Reiner Jansen, Jahrgang 1978, ausgestattet mit bayrischem Abitur und einem Diplom in Physik, Spezialgebiet Nanopartikel, schreibt gerne von Dingen, die sich knapp jenseits der erfahrbaren Wirklichkeit abspielen.
Er hat in seinem bisherigen Leben so viele Facetten des Scheiterns kennengelernt, dass ihm keine menschlichen Abgründe fremd sind. Er hat Teller gewaschen, Spitzenforschung betrieben und Ställe ausgemistet. Es sind nicht zuletzt die Abgründe in ihm selbst, die sich in seiner schriftstellerischen Arbeit Bahn brechen, wie es wohl bei allen großen Schriftstellern der Fall sein dürfte.

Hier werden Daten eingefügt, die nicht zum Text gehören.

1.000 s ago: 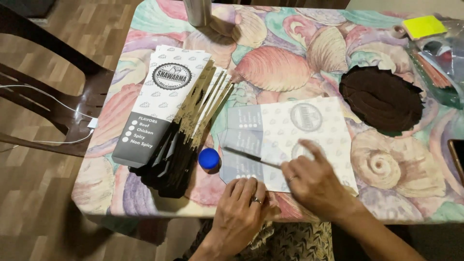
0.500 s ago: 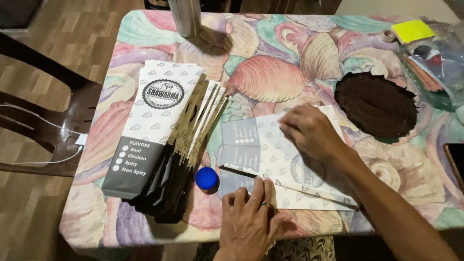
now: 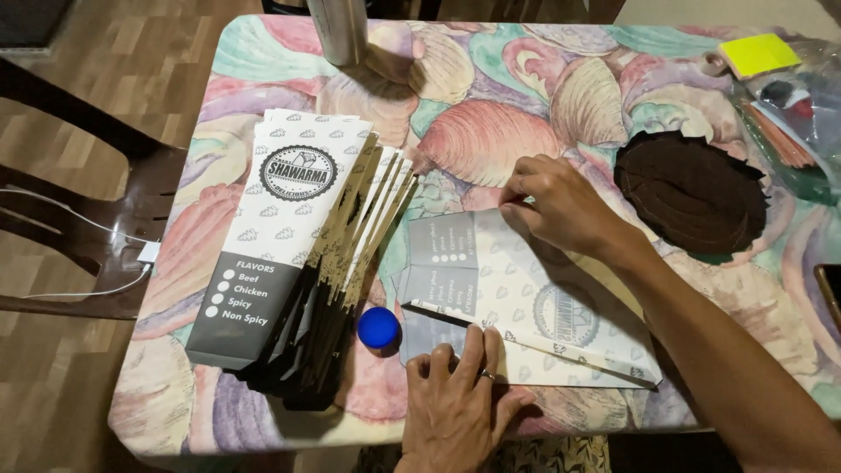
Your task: The person organizes food-wrapping papers by stacking them, flattening them by hand, and smoothing them against the table.
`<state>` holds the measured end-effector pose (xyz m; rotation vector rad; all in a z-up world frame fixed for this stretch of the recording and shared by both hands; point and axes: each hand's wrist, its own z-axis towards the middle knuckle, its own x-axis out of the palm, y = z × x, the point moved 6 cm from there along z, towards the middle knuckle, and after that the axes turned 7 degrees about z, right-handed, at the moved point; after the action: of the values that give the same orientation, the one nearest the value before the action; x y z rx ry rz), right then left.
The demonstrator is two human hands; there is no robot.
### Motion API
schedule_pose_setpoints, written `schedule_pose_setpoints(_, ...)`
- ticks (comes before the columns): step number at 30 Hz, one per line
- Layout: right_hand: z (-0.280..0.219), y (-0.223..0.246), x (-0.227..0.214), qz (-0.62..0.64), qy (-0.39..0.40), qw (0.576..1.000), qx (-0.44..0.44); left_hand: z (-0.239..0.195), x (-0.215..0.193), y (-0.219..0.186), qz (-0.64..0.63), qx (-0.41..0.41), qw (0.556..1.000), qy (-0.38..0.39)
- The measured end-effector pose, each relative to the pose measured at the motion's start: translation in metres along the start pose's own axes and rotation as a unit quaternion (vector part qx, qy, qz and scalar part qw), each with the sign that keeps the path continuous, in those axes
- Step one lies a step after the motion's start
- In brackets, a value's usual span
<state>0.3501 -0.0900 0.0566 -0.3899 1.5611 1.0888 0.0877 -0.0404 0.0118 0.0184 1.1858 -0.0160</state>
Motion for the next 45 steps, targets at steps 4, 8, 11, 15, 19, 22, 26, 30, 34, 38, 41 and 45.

Ist er ein Großer? Könnte er einer werden? Ganz sicher nicht, wenn Sie, verehrte Leser, seinen Ergüssen keine Chance geben. Doch erwarten Sie darin keine romantischen Abenteuer oder seichten Handlungen, die von ihrem Erzeuger erkennbar mühsam vorangeschleppt werden, um die magische 300 Seiten Marke zu erreichen. Zumeist geht es ihm um das große Ganze, um einen Erkenntnisgewinn, an dem auch der Leser teilhaben kann.
Dieser Autor möchte seinem Publikum dabei helfen, sich selbst besser zu verstehen.
Und es nebenher noch ein wenig zu unterhalten.